Old Yacht Club Upper West Side

c/o NYPL Digital Collections

Yacht Club Riverside Park

c/o NYPL Digital Collections

During this time, other yacht clubs also dotted the Hudson’s shore. In 1910, records show that the Colonial Yacht Club was located at West 138th Street. By 1928, it had a second location at West 77th Street. At that time, the historic New York Yacht Club had a clubhouse at West 86th Street, sharing the location with the Columbia Yacht Club. The New York Yacht Club’s main clubhouse was inland at West 44th Street in Midtown, where it remains today.

New York Yacht Club House

New York Yacht Club House in 1901. c/o Wurts Brothers, New York [Public domain]

1934 abruptly brought the end of the Upper West Side’s yacht club scene. Parks commissioner and city architect Robert Moses set his sights on Riverside Park. Funded by Depression-era WPA money, Moses embarked on a project to revamp the park, bury the railway and build the West Side Highway.

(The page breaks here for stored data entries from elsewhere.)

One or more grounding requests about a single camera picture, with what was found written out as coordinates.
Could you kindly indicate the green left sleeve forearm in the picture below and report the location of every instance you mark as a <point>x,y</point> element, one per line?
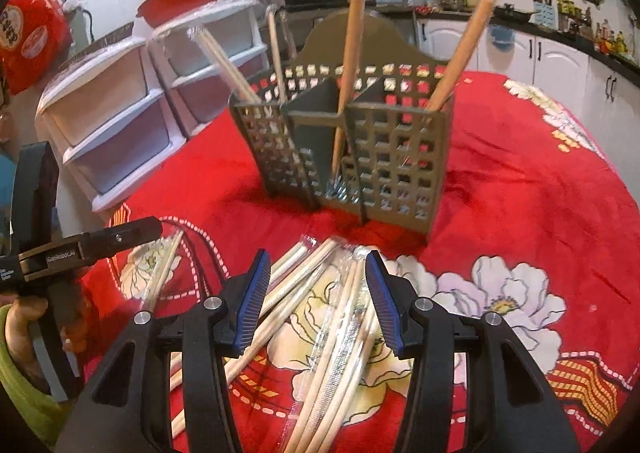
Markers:
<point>44,416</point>

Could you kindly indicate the red shopping bag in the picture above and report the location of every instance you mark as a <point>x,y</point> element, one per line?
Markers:
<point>33,32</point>

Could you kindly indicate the left hand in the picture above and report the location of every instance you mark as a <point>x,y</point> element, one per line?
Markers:
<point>26,310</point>

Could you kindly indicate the chopstick pair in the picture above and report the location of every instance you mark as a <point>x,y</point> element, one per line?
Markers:
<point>336,321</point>
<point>462,55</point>
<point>161,272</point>
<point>275,51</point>
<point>280,303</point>
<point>228,70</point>
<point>351,58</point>

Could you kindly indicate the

Moses’ plan cost twice as much as the Hoover Dam and also cost the yacht clubs their home. The nomadic Hudson River Yacht Club moved onto a barge at 145th Street before being officially banished from the West Side. In the 1950s, the club finally found a permanent home off of Jamaica Bay in Brooklyn, where it still exists today. Robert Moses’ “West Side Improvement Project” marked the end for the Columbia and Colonial yacht clubs and their clubhouses. Today, however, a visit to the 79th Street Boat Basin can give you a taste of the boating culture that was once prevalent along Riverside Park’s shoreline.